Es wurde doch noch einmal spannend
Hatte Bösel zuvor noch mit Volumen und vielen Führhänden Druck gemacht, ohne dabei zu viel Pulver zu verschießen, ließ er sich nun auf abwechselnde Schlagabtausche mit Kölling ein, wobei Kölling zunehmend besser aussah. Sobald Kölling in die Nahdistanz kam, kam er immer öfter mit seinen Haken um die Deckung herum. Allerdings war er dazu meist darauf angewiesen, dass Bösel dass auch zuließ, was dieser aber auch tat. Auch die neunte Runde konnte man wieder Enrico Kölling geben. Bösels defensive Beinbewegungen waren nicht mehr so konzentriert wie zu Beginn und Kölling zeigte sich von dessen Treffern unbeeindruckt (beide Kämpfer sind nicht gerade als Knockout Artisten bekannt).
Dadurch fand Kölling sich in der Vorwärtsbewegung zunehmend ermuntert und bestätigt. Auch das Volumen von Bösel war in dieser Phase erheblich niedriger las zuvor, sodass der Herausforderer einiges an Boden gutmachen konnte. Dennoch ging es für Kölling, eingedenk seiner verhaltenen ersten sechs Runden (bei denen allenfalls die Zweite knapp war), jetzt um jede Runde! Die zehnte Runde war dann knapp, aber eher bei Kölling. Der Kampf nun wieder richtig eng! Einige von Köllings Treffern zeigten klar Wirkung. Die letzten beiden Runden nun mit entscheidendem Charakter! In der elften Runde wurde es dann ein offener Schlagabtausch. Das Volumen wieder bei Bösel, doch Kölling mit den härteren Treffern.

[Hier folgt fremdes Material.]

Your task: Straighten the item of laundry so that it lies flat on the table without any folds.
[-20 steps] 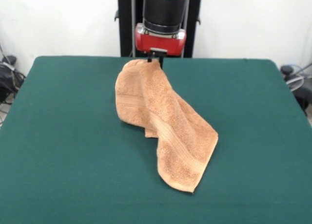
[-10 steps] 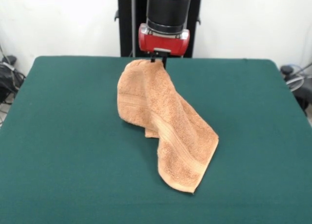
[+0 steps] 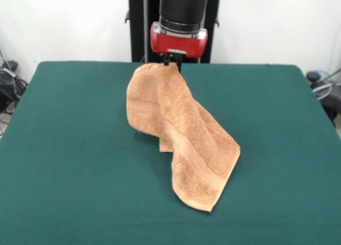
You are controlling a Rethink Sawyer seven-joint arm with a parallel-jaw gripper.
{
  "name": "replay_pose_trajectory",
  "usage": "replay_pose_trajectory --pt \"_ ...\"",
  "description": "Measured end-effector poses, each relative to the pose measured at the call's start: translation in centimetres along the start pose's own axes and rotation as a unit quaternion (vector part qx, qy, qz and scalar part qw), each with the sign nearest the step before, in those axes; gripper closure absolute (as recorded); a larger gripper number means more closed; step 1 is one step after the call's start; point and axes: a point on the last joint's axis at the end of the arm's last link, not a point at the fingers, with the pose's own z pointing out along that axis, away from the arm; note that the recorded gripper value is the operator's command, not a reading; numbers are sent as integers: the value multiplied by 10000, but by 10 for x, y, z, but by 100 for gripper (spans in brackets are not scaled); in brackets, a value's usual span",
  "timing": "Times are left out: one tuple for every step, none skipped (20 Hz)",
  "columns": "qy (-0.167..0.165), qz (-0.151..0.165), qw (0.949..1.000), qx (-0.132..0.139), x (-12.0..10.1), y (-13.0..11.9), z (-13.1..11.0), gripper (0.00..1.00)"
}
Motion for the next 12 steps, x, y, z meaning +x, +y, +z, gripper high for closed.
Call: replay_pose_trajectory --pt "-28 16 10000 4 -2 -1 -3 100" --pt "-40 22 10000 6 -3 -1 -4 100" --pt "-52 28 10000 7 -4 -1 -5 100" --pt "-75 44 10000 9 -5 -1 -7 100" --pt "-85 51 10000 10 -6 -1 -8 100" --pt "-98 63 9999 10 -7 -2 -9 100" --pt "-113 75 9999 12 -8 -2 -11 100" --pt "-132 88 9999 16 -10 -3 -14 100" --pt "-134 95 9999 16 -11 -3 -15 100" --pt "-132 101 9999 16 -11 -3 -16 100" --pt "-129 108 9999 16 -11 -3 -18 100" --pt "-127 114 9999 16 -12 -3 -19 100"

In der letzten Runde ging Kölling dann nicht mehr so stringent und klar nach vorne, wie es seine Ecke wohl gerne gesehen hätte. Bösel überdies auch wieder in dieser letzten Runde mit guter lateraler Beinarbeit, um sich nicht stellen zu lasen. Lediglich als er einmal in die Ecke gedrängt wurde, musste er sich eines “verloren gegangenen“ Mundschutzes bedienen, um dieser Situation zu entrinnen, was absolut nach Absicht aussah. Insbesondere weil er danach noch hämisch grinste. Das Volumen in der letzten Runde wieder bei Bösel.Die Punktrichter entschieden letztlich auf 115:113; 118:111 und 116:113 zugunsten von Dominic Bösel, wobei man sich fragen muss, welchen Kampf der Kampfrichter mit der schmeichelhaft deutlichen 118:111-Wertung gesehen hat.